--- Exercise ---
Copy all of the data below exactly as it is given.

= = = = = = =

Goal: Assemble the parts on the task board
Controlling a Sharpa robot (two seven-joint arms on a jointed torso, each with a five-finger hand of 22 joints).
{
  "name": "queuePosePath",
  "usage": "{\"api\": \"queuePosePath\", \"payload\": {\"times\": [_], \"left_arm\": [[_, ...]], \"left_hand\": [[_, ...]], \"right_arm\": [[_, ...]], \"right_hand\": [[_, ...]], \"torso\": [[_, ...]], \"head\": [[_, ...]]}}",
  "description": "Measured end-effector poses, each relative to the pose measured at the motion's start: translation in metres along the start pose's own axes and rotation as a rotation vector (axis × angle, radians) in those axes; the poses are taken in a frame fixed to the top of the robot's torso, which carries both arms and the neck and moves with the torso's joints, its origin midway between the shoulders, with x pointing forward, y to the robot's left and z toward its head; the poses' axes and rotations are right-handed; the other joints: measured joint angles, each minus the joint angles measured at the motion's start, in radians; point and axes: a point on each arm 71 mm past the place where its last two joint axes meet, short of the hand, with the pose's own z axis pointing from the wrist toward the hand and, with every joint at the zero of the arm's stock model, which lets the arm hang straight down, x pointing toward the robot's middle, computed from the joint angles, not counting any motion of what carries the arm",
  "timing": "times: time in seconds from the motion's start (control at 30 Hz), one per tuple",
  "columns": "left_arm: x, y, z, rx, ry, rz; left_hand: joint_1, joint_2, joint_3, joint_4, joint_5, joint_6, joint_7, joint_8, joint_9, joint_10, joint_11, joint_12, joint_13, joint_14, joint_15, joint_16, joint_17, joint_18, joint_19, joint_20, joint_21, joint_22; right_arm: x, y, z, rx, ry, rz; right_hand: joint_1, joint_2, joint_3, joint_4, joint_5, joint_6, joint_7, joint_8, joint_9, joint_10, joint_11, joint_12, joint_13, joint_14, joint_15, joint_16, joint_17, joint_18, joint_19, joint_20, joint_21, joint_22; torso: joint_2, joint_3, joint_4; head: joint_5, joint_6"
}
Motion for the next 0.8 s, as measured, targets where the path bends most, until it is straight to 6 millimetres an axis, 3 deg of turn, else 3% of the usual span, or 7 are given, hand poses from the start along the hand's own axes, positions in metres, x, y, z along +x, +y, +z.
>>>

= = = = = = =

--- Task solution ---
Goal: Assemble the parts on the task board
Controlling a Sharpa robot (two seven-joint arms on a jointed torso, each with a five-finger hand of 22 joints).
{
  "name": "queuePosePath",
  "usage": "{\"api\": \"queuePosePath\", \"payload\": {\"times\": [_], \"left_arm\": [[_, ...]], \"left_hand\": [[_, ...]], \"right_arm\": [[_, ...]], \"right_hand\": [[_, ...]], \"torso\": [[_, ...]], \"head\": [[_, ...]]}}",
  "description": "Measured end-effector poses, each relative to the pose measured at the motion's start: translation in metres along the start pose's own axes and rotation as a rotation vector (axis × angle, radians) in those axes; the poses are taken in a frame fixed to the top of the robot's torso, which carries both arms and the neck and moves with the torso's joints, its origin midway between the shoulders, with x pointing forward, y to the robot's left and z toward its head; the poses' axes and rotations are right-handed; the other joints: measured joint angles, each minus the joint angles measured at the motion's start, in radians; point and axes: a point on each arm 71 mm past the place where its last two joint axes meet, short of the hand, with the pose's own z axis pointing from the wrist toward the hand and, with every joint at the zero of the arm's stock model, which lets the arm hang straight down, x pointing toward the robot's middle, computed from the joint angles, not counting any motion of what carries the arm",
  "timing": "times: time in seconds from the motion's start (control at 30 Hz), one per tuple",
  "columns": "left_arm: x, y, z, rx, ry, rz; left_hand: joint_1, joint_2, joint_3, joint_4, joint_5, joint_6, joint_7, joint_8, joint_9, joint_10, joint_11, joint_12, joint_13, joint_14, joint_15, joint_16, joint_17, joint_18, joint_19, joint_20, joint_21, joint_22; right_arm: x, y, z, rx, ry, rz; right_hand: joint_1, joint_2, joint_3, joint_4, joint_5, joint_6, joint_7, joint_8, joint_9, joint_10, joint_11, joint_12, joint_13, joint_14, joint_15, joint_16, joint_17, joint_18, joint_19, joint_20, joint_21, joint_22; torso: joint_2, joint_3, joint_4; head: joint_5, joint_6"
}
Motion for the next 0.8 s, as measured, targets where the path bends most, until it is straight to 6 millimetres an axis, 3 deg of turn, else 3% of the usual span, or 7 are given, hand poses from the start along the hand's own axes, positions in metres, x, y, z along +x, +y, +z.
>>>

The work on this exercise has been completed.